The answer should hold every line of the listing, unchanged and free of images.

··· Collected data

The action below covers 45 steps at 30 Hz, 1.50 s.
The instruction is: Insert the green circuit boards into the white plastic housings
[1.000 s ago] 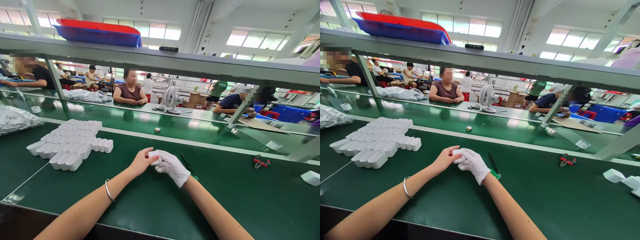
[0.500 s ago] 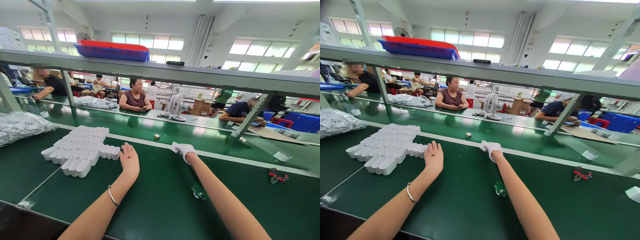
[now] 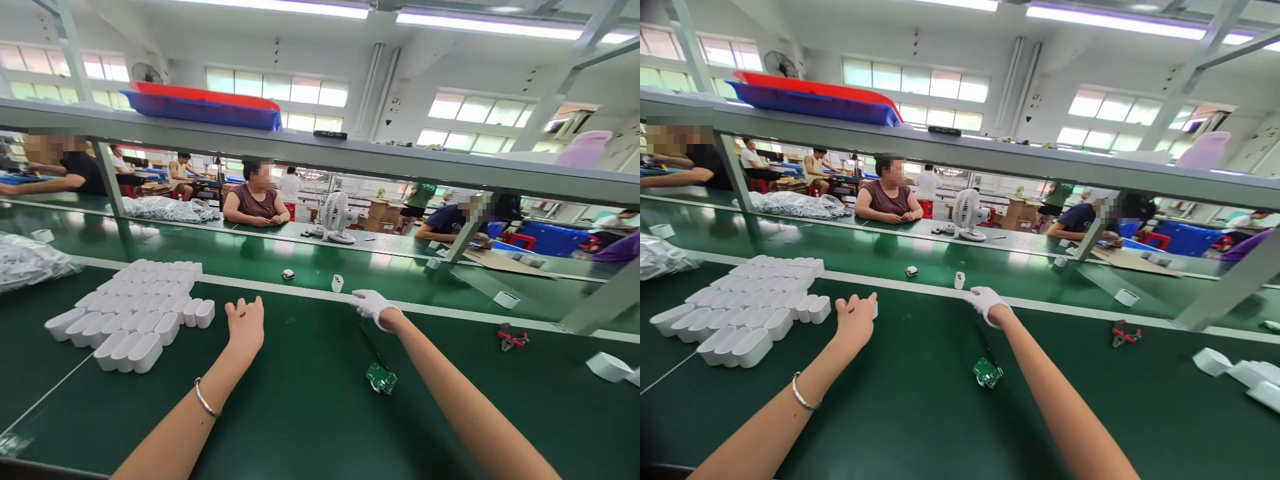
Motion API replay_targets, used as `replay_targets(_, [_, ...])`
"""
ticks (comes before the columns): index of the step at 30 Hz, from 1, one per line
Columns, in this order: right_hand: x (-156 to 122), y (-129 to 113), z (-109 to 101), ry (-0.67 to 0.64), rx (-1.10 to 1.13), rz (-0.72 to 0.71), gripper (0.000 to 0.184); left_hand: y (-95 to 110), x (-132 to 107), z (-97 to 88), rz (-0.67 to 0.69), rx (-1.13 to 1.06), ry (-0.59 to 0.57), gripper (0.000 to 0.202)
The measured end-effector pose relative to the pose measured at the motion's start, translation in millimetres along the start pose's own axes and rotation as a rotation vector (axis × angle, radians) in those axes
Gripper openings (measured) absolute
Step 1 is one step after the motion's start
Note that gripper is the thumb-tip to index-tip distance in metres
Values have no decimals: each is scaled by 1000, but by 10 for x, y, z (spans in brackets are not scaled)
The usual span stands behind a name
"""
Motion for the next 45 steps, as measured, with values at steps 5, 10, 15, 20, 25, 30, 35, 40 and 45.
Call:
replay_targets(5, [-831, -109, -195, -251, -285, -38, 55, 288, -147, 86, 206, -132, -25, 43])
replay_targets(10, [-1190, -172, 5, -337, -658, 44, 25, 319, -145, 162, 173, -306, -4, 26])
replay_targets(15, [-997, -502, 379, -258, -588, -114, 12, 170, -28, 297, 22, -472, 5, 46])
replay_targets(20, [-814, -793, 504, -353, -568, -225, 7, 79, 79, 429, -57, -632, -14, 58])
replay_targets(25, [-421, -1033, 354, -458, -669, -152, 16, 92, 95, 471, -128, -695, -33, 60])
replay_targets(30, [338, -1432, 955, -339, -660, -199, 26, 142, 52, 470, -192, -695, -66, 62])
replay_targets(35, [926, -1599, 1863, -326, -579, -257, 50, 91, 10, 529, -311, -710, -117, 53])
replay_targets(40, [1173, -1488, 2215, -355, -568, -284, 30, 78, 24, 542, -336, -745, -164, 53])
replay_targets(45, [1155, -1296, 2080, -369, -508, -285, 29, 55, -3, 417, -351, -753, -164, 51])
Point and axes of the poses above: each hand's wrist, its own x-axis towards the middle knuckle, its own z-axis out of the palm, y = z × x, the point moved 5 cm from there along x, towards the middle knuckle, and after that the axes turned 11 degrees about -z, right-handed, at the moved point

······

Response to the task -
The action below covers 45 steps at 30 Hz, 1.50 s.
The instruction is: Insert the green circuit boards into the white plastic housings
[1.000 s ago] 
[0.500 s ago] 
[now] 
Motion API replay_targets, used as `replay_targets(_, [_, ...])`
"""
ticks (comes before the columns): index of the step at 30 Hz, from 1, one per line
Columns, in this order: right_hand: x (-156 to 122), y (-129 to 113), z (-109 to 101), ry (-0.67 to 0.64), rx (-1.10 to 1.13), rz (-0.72 to 0.71), gripper (0.000 to 0.184); left_hand: y (-95 to 110), x (-132 to 107), z (-97 to 88), rz (-0.67 to 0.69), rx (-1.13 to 1.06), ry (-0.59 to 0.57), gripper (0.000 to 0.202)
The measured end-effector pose relative to the pose measured at the motion's start, translation in millimetres along the start pose's own axes and rotation as a rotation vector (axis × angle, radians) in those axes
Gripper openings (measured) absolute
Step 1 is one step after the motion's start
Note that gripper is the thumb-tip to index-tip distance in metres
Values have no decimals: each is scaled by 1000, but by 10 for x, y, z (spans in brackets are not scaled)
The usual span stands behind a name
"""
Motion for the next 45 steps, as measured, with values at steps 5, 10, 15, 20, 25, 30, 35, 40 and 45.
Call:
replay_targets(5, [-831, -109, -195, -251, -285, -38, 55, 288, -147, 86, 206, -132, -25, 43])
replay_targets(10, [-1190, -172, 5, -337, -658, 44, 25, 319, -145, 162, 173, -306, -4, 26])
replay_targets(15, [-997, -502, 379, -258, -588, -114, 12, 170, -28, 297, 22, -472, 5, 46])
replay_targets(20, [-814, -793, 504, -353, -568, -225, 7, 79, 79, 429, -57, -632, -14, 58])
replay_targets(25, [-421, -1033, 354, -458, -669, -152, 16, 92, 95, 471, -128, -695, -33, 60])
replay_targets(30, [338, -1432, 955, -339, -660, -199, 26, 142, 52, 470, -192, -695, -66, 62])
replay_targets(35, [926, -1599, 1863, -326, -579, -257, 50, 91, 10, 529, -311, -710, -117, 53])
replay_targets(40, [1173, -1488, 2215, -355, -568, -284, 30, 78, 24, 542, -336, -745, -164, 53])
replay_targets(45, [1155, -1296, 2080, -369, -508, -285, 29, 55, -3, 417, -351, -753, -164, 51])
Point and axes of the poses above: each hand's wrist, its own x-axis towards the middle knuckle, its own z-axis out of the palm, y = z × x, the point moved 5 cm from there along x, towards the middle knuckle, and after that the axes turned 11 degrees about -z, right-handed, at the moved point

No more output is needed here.